Les Etats-Unis et la Chine posent des diagnostics opposés quant à l'état de santé de l'économie mondiale. A Pékin, on juge que la reprise est fragile; à Washington, qu'elle vient plus vite que prévu. Les difficultés de la zone euro alimentent aussi un sentiment d'inquiétude. Quoi qu'il en soit, la Chine doit penser à revenir à une certaine rigueur monétaire pour maîtriser la surchauffe de son économie.
Apparemment, la crise provoquée par les dettes publiques européennes a convaincu Pékin qu'il valait mieux y réfléchir à deux fois avant de mettre fin à son dispositif de soutien à l'économie. Si le Portugal, l'Irlande, l'Espagne et la Grèce - les pays les plus gravement atteints - ne pèsent que pour 3 % dans ses exportations, l'Europe n'en est pas moins le premier partenaire commercial de la Chine. Une croissance faible, voire négative en zone euro, aurait de graves conséquences pour les filières exportatrices du pays.
Pékin craint aussi que les mesures adoptées pour " calmer " son marché immobilier ne donnent un coup de frein brutal à l'économie. Le 15 avril, le conseil des affaires de l'Etat a contre toute attente édicté un plan de restrictions drastiques visant ce secteur, comprenant, entre autres, le relèvement des taux d'intérêt et du minimum d'apport personnel exigé. S'en sont alors suivis une diminution du volume des transactions immobilières et un mouvement de retrait massif des investisseurs, qui se sont mis à vendre leurs biens ou leurs valeurs bancaires. L'indice phare de la Bourse de Shanghaï a ainsi plongé pour retrouver son niveau d'avril 2009.

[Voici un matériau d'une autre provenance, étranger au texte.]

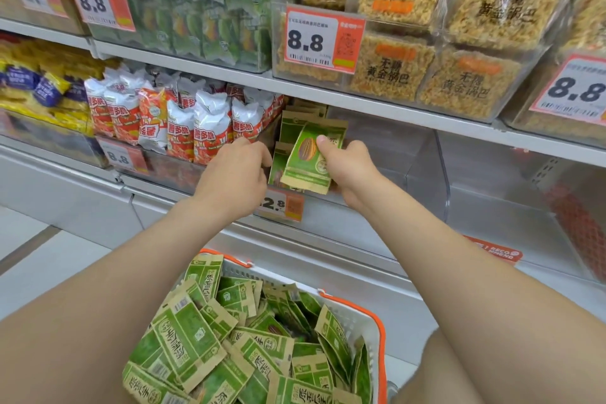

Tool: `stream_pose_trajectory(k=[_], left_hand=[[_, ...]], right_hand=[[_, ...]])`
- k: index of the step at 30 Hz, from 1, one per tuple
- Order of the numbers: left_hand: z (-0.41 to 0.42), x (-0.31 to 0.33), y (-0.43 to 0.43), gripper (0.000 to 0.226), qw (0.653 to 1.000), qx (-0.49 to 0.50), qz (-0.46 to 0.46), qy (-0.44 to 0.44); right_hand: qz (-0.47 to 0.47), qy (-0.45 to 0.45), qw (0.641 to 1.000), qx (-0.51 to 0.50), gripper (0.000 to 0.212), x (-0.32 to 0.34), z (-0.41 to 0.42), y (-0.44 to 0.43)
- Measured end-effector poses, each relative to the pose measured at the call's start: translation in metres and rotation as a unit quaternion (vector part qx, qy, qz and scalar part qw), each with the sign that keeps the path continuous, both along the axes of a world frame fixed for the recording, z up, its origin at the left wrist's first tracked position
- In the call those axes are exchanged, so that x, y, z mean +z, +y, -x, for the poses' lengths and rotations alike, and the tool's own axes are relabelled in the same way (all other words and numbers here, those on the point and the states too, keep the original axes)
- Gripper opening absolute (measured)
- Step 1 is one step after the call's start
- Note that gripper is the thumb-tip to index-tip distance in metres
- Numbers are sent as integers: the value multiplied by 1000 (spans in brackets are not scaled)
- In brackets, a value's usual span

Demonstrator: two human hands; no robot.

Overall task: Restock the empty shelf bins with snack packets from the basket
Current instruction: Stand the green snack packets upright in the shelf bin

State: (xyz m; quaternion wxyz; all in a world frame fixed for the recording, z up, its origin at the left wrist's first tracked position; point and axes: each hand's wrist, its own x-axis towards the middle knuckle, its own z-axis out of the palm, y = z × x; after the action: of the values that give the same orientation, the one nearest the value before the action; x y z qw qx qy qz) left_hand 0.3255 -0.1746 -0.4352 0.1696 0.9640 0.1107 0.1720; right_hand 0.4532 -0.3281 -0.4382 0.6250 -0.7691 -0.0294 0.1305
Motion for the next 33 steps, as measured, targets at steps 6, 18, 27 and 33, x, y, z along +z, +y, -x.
stream_pose_trajectory(k=[6, 18, 27, 33], left_hand=[[-5, -2, 5, 26, 1000, 13, 16, 16], [-5, -9, 12, 22, 1000, -4, 15, 7], [-5, -9, 10, 21, 1000, -4, 17, 12], [-6, -10, 11, 20, 1000, 3, 17, 15]], right_hand=[[75, -89, 993, -6, 36, -14, -14, 23], [247, 5, 958, 148, 72, -38, -27, 42], [294, -40, 950, 95, 106, -42, -40, 58], [334, -80, 935, 93, 93, -45, -43, 65]])
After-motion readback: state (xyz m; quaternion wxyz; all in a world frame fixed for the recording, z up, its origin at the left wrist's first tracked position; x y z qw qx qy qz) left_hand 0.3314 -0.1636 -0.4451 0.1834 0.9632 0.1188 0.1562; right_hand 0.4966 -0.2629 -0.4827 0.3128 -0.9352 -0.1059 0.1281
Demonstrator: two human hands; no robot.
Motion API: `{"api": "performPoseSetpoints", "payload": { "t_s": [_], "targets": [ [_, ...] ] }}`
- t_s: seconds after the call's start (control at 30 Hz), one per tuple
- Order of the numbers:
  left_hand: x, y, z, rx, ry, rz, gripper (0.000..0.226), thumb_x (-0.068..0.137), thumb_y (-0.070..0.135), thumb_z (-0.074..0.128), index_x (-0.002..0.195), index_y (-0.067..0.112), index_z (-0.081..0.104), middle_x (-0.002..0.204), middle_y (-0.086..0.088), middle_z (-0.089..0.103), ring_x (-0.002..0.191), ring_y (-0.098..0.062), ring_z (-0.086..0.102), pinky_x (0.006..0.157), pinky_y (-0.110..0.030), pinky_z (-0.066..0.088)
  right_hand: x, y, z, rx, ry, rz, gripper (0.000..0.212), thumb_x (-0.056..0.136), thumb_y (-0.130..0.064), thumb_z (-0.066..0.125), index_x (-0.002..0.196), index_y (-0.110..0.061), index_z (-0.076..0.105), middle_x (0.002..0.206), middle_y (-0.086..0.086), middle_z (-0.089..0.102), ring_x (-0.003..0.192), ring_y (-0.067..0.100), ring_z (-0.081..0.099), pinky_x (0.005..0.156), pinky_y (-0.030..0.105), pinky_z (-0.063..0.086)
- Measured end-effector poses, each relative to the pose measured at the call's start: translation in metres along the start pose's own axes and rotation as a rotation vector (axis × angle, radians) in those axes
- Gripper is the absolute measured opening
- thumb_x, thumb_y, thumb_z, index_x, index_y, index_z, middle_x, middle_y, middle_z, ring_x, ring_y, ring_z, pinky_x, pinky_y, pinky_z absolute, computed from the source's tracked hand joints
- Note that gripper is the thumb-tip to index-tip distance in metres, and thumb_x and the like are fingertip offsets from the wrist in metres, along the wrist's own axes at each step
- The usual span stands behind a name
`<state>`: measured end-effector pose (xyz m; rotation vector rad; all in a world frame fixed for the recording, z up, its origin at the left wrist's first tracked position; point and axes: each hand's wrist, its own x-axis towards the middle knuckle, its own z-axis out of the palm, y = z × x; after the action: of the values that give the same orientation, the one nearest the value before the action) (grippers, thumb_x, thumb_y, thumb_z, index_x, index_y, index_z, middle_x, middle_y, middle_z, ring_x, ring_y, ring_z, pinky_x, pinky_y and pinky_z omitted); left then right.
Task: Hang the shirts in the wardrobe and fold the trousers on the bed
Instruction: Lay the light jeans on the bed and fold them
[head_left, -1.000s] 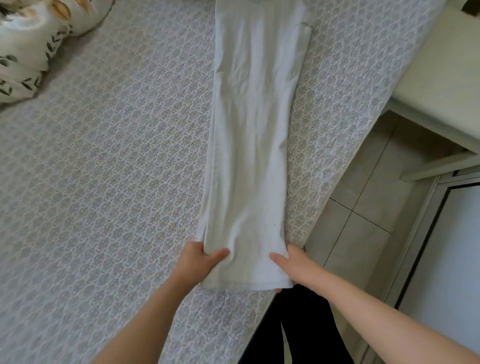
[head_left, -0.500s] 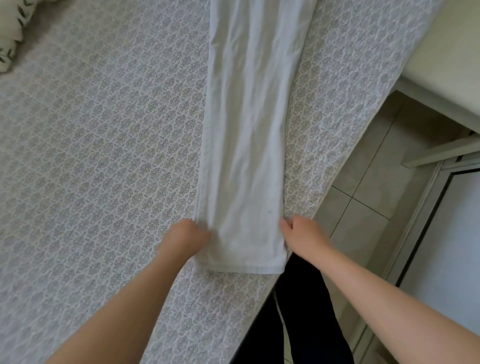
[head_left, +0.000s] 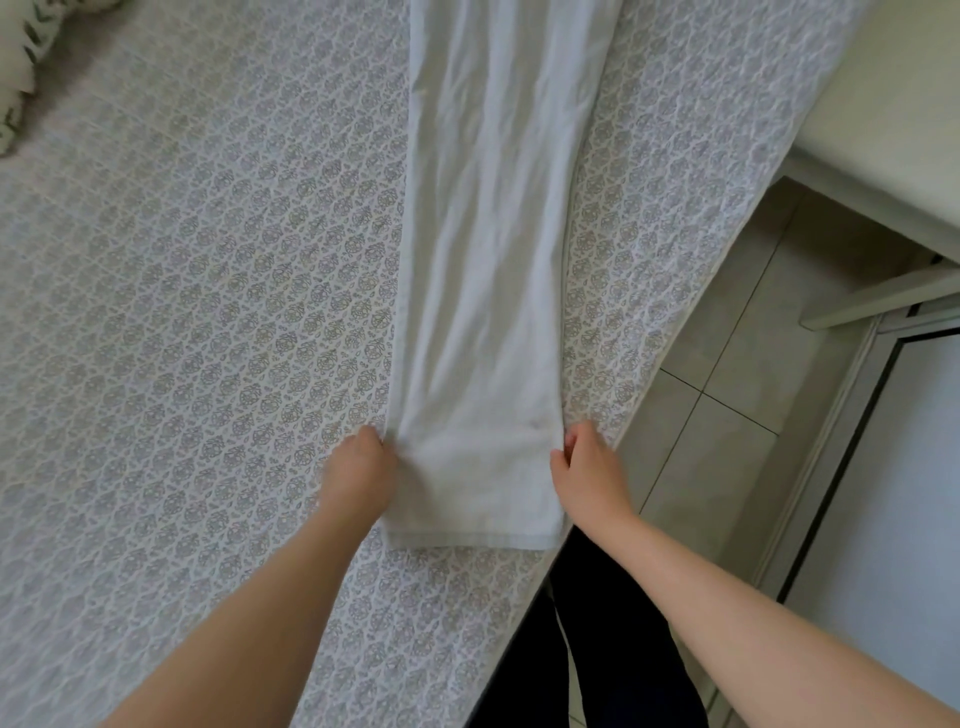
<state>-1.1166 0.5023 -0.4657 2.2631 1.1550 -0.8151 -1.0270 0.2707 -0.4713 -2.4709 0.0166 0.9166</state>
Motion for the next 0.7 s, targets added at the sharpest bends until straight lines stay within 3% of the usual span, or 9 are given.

La Chine ne peut cependant se permettre un revirement trop brutal de politique. La surchauffe immobilière va encore faire des dégâts, le temps que les décisions prises produisent leurs effets. Les prix ont battu un record en bondissant de 12,8 % entre avril 2009 et avril 2010. Il faudrait qu'ils dégringolent de 30 % pour revenir à leur niveau de début 2009. Les mesures prises les feront baisser de 10 % tout au plus cette année, car le recours au crédit est peu courant et rien ne pousse les propriétaires à vendre dans l'urgence.
Risque d'emballement
Les chiffres montrent que le risque d'emballement est réel pour l'économie chinoise. Les indicateurs de l'OCDE laissent présager une croissance de l'ordre de 10 % aux deuxième et troisième trimestres. En avril, l'indice des prix à la consommation a dépassé les prévisions en augmentant de 2,8 % en cumul annuel : il est probable que la Chine ne réussira pas à contenir l'inflation en deçà du taux de 3 % qu'elle s'est fixé pour 2010.
Par ailleurs Pékin pratique une politique monétaire des plus généreuses. Un plafond sur le volume des prêts bancaires a bien été imposé en début d'année, mais il ménage tout de même une marge de progression de 19 % pour les établissements financiers. Voilà assurément qui ne ressemble guère à un tour de vis.
Finalement, l'analyse américaine semble être la plus juste. La Chine n'a pas besoin d'un nouveau plan de relance; elle doit faire ce qu'il faut pour mieux équilibrer sa croissance.